# Classification
Implement k-nearest neighbours using any programming language of your choice. Do
not use any library such as scikit-learn that already has k-nearest neighbour or cross validation implemented.
Implementing k-nearest neighbour and cross validation from scratch will be a good exercise to make sure that
you fully understand those algorithms. Feel free to use general libraries for array and matrix operations such as
numpy. Feel free to verify the correctness of your implementation with existing libraries such as scikit-learn.

Download the dataset posted on the course web page. Classify each input x according to the most frequent
class amongst its k nearest neighbours as measured by the Euclidean distance (L2-norm). Break ties at random.
Determine the best number of neighbours k by 10-fold cross validation.

- Dataset for K-nearest neighbour: knn-dataset.zip

    Problem: this data is a modified version of the Optical Recognition of Handwritten Digits Dataset from the UCI repository. It contains pre-processed black and white images of the digits 5 and 6. Each attribute indicates how many pixels are black in a patch of 4 x 4 pixels.
- Format: there is one row per image and one column per attribute.

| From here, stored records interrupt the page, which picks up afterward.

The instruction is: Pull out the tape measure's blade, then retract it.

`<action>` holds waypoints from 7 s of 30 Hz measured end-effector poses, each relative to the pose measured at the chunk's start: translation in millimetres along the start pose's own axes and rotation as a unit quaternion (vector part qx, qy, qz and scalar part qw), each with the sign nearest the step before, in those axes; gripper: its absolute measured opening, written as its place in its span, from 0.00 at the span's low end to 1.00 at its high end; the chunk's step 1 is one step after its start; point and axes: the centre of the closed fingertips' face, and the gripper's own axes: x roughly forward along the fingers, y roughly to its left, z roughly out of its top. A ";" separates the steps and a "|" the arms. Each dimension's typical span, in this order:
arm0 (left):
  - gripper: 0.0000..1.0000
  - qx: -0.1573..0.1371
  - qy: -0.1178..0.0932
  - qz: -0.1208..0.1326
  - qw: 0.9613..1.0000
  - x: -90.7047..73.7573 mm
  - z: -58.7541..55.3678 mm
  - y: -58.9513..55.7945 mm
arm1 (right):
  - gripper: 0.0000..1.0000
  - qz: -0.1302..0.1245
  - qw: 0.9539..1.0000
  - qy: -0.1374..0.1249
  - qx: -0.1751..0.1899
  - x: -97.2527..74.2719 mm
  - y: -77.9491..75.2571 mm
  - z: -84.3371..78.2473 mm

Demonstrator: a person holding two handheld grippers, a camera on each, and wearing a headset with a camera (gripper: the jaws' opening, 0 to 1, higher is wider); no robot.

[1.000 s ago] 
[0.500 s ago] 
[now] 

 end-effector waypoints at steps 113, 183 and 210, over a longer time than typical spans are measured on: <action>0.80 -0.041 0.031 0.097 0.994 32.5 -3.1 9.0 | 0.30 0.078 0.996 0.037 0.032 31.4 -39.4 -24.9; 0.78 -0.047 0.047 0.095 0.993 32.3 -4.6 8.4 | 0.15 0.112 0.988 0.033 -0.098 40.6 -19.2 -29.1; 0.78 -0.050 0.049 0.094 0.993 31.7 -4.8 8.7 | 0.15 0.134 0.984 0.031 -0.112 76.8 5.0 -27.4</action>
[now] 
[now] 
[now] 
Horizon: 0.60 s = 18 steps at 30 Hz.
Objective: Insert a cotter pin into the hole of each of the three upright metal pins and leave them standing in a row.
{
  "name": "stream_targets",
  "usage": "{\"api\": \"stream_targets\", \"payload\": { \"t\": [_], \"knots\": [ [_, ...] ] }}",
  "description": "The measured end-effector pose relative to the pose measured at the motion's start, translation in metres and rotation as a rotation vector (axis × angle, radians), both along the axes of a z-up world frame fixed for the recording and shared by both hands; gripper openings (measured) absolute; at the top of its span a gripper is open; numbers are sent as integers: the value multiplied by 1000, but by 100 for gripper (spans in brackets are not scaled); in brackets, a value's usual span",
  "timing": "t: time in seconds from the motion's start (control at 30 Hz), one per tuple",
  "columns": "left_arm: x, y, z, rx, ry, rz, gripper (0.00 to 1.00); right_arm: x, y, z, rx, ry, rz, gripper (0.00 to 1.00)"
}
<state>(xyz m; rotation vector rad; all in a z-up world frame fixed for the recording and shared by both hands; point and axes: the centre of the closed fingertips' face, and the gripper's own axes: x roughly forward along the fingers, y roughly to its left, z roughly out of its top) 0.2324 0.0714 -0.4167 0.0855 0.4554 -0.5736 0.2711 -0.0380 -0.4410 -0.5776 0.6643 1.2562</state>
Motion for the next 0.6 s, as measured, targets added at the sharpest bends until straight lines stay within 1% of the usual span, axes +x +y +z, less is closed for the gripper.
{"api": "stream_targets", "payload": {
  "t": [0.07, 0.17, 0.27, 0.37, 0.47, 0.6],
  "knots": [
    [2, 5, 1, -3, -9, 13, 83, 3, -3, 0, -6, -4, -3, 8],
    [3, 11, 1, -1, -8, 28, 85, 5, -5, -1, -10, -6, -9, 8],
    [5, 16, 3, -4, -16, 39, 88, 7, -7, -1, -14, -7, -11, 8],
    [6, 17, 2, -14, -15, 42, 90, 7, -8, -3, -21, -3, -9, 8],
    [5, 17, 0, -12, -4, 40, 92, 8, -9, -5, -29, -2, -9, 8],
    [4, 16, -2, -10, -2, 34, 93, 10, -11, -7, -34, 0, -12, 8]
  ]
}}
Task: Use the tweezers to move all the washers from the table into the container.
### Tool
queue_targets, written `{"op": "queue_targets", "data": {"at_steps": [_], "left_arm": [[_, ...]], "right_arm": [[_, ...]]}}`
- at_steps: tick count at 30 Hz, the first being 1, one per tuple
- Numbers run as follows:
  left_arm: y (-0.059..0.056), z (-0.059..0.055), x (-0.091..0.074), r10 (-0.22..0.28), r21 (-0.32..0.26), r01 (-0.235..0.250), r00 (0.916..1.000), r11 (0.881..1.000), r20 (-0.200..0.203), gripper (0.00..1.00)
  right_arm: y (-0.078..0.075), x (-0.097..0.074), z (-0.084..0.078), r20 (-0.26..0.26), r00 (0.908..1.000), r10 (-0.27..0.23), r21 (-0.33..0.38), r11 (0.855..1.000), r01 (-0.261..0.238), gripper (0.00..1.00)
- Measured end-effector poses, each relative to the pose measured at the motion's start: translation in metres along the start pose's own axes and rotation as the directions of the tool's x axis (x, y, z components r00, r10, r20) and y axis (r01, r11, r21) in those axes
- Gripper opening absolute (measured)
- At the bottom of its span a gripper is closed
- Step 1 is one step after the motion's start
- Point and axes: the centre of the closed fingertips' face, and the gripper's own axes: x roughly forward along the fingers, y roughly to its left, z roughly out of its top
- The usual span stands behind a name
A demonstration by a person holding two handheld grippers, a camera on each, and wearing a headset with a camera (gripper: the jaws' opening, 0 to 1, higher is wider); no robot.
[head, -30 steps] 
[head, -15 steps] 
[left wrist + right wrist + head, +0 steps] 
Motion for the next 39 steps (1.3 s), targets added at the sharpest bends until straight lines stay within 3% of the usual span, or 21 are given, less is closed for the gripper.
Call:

The class labels are 5 and 6.
- The training set is already divided into 10 subsets for 10-fold cross validation.

# Ideas for optimization
- kMeans

    [A fast exact k-nearest neighbors algorithm for high dimensional search using k-means clustering and triangle inequality](https://ieeexplore.ieee.org/abstract/document/6033373)
- Ball-Trees

    [Efficient Exact k-NN and Nonparametric
Classification in High Dimensions](http://www.cs.cmu.edu/afs/cs/Web/People/tingliu/my_papers/nips03.pdf)
- Kd-Trees
    
    [kd-trees](https://en.wikipedia.org/wiki/K-d_tree)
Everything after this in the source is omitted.